*Assigned task:* Every line below must be reproduced exactly; no pictures are to be included.

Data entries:
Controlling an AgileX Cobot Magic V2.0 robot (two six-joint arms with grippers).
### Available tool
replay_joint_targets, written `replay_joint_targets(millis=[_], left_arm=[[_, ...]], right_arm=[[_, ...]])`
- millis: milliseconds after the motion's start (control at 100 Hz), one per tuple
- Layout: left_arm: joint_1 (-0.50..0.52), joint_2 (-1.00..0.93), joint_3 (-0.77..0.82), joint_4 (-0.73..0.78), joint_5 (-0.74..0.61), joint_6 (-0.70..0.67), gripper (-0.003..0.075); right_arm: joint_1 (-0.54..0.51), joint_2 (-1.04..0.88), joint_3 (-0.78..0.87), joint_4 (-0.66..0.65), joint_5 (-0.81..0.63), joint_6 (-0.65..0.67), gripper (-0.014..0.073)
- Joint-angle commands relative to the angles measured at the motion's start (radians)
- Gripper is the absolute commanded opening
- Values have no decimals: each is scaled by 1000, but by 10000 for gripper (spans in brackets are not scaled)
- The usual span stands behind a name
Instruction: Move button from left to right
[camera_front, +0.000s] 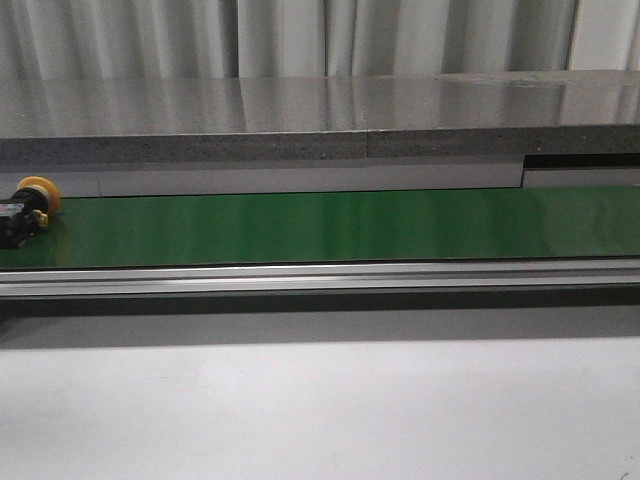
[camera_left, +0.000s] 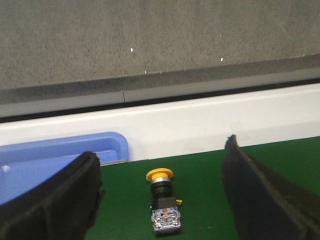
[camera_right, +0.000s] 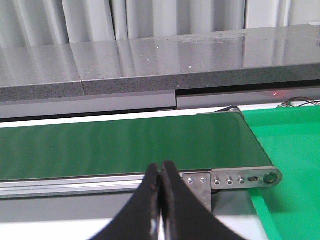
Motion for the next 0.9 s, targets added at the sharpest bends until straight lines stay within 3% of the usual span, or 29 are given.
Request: replay_joint_targets(millis=[0, 480, 890], left_arm=[[-17, -110, 62, -9, -158, 2, 495], [-17, -577, 552, -5, -409, 2, 495], [-17, -633, 626, -5, -409, 2, 484]], right_arm=[[-7, -21, -16, 0, -89, -2, -68], [-7, -21, -16, 0, -89, -2, -68], [-7, -21, -16, 0, -89, -2, -68]])
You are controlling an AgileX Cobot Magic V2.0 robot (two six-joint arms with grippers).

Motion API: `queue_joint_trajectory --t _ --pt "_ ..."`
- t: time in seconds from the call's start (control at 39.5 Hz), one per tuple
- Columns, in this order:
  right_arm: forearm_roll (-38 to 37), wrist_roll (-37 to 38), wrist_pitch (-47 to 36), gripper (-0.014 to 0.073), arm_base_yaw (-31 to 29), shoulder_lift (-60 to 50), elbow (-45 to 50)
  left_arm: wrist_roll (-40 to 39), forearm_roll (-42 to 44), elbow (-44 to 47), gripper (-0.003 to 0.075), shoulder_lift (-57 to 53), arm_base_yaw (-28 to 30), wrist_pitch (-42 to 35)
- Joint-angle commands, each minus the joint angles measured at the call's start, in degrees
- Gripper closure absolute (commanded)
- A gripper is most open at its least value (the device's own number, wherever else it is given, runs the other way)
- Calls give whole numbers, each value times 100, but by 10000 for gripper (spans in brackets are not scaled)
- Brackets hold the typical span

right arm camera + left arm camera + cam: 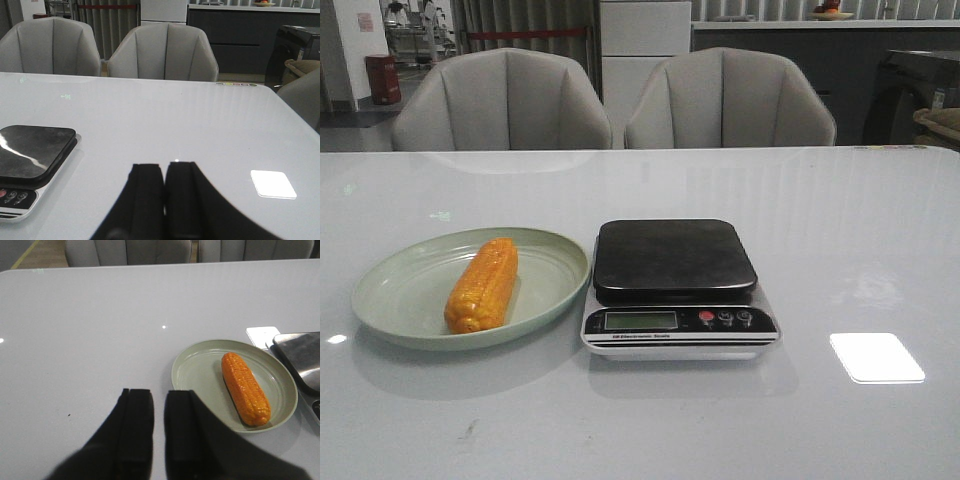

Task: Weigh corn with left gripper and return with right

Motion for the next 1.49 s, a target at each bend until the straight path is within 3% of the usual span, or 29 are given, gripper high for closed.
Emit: queue_joint_trajectory --t 0.0,0.1,0.18,0.46,0.71,1.09,1.47 --pt "-57 -48 -441 447 -21 -114 62 -14 -165 -361 346 238 -50 -276" --pt "-57 -48 -441 447 -21 -114 62 -14 -188 -536 187 469 -90 -160" --pt "-57 -48 -441 447 -21 -114 62 -14 -188 -657 131 639 -228 -78" --pt "-57 -48 -441 447 -21 -114 62 20 -473 -1187 136 1650 -910 -182" --pt "-57 -48 -441 447 -21 -114 62 -33 -779 -1785 136 3336 -1439 -295" --pt "-57 -48 -441 447 -21 -114 62 -46 -1163 -2932 136 5733 -1808 -220" --pt "-57 -48 -441 447 -21 -114 62 -147 -1272 -3412 136 7029 -1873 57"
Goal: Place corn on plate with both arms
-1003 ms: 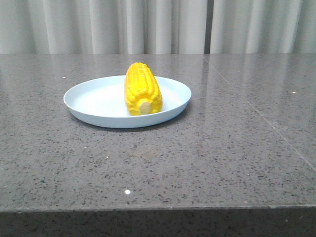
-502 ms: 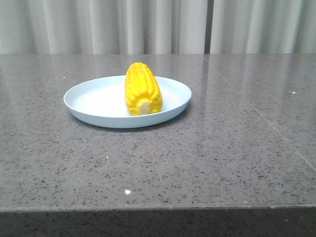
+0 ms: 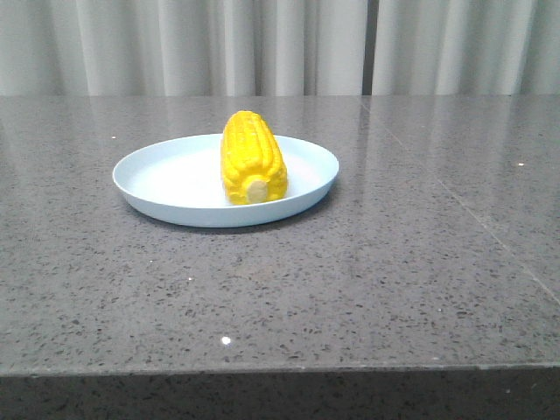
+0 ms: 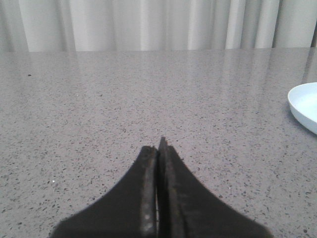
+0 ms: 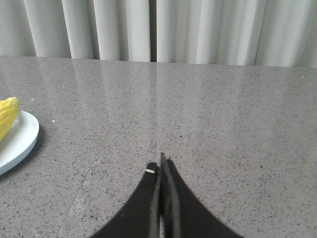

*Finished task:*
Controlling an AgileX Cobot Magic V2.0 robot (two six-joint arms with grippers).
### Available tool
replay_joint_targets, written `replay_joint_targets(millis=[_], left_arm=[[_, ...]], right_arm=[[_, ...]])`
- millis: milliseconds after the motion's start (control at 100 Hz), one per tuple
- Layout: left_arm: joint_1 (-0.50..0.52), joint_2 (-1.00..0.93), joint_3 (-0.77..0.82), joint_4 (-0.73..0.78), joint_5 (-0.74..0.61), joint_6 (-0.70..0.67), gripper (-0.003..0.075); right_arm: joint_1 (-0.54..0.51), joint_2 (-1.04..0.88), joint_3 (-0.78..0.87), joint_4 (-0.66..0.65), joint_5 (-0.81..0.63), joint_6 (-0.65..0.67), gripper (-0.014..0.073)
- Joint-angle commands relative to the angles measured at the motion's start (radians)
- Gripper is the absolute commanded opening
- Values have no decimals: each is scaled by 1000, but by 10000 for gripper (spans in brackets are not scaled)
- The usual span stands behind a name
Instruction: Move button from left to right
[camera_front, +0.000s] 
[camera_left, +0.000s] 
[camera_right, +0.000s] 
Motion for the next 0.9 s, targets added at the sharpest bends until straight lines stay within 3% of the usual span, or 29 are given.
Request: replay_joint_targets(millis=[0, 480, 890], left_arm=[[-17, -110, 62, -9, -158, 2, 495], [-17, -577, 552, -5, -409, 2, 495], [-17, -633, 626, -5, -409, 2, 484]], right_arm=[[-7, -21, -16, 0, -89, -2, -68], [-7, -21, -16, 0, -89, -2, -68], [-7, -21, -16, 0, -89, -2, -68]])
You are controlling an AgileX Cobot Magic V2.0 robot (two six-joint arms with grippers).

Motion API: `queue_joint_trajectory --t _ --pt "_ ..."`
- t: time in seconds from the call's start (control at 39.5 Hz), one per tuple
- Columns, in this order:
  right_arm: forearm_roll (-38 to 37), wrist_roll (-37 to 38), wrist_pitch (-47 to 36), gripper (-0.014 to 0.073), arm_base_yaw (-31 to 29), shoulder_lift (-60 to 50), elbow (-45 to 50)
  left_arm: wrist_roll (-40 to 39), forearm_roll (-42 to 44), elbow (-44 to 47), gripper (-0.003 to 0.075), shoulder_lift (-57 to 53), arm_base_yaw (-28 to 30), wrist_pitch (-42 to 35)
- Joint-angle commands, each minus the joint angles measured at the call's start, in degrees
- Gripper closure absolute (commanded)
- A gripper is most open at its least value (the device's own number, wherever else it is given, runs the other way)
- Calls give whole numbers, each value times 100, but by 10000 for gripper (spans in brackets are not scaled)
- Brackets hold the typical span

right arm camera + left arm camera + cam: 

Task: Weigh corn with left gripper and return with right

Motion for the next 1.49 s, a target at each bend until the straight path is within 3% of the usual span, or 29 are given, gripper high for closed.
Emit: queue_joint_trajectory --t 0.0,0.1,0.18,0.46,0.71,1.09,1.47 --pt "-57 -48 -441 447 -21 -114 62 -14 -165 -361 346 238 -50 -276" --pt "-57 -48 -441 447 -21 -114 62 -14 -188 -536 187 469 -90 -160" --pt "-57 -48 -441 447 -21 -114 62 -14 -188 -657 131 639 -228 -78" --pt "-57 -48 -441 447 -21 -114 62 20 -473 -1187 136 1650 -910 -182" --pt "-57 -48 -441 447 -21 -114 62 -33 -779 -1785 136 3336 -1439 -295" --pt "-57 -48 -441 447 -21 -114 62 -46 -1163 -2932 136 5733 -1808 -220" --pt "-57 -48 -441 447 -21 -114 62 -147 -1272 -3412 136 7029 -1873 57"
Goal: Place corn on plate with both arms
-1003 ms: 
-502 ms: 
+0 ms: 
+0 ms: 
+0 ms: 

No further response is required.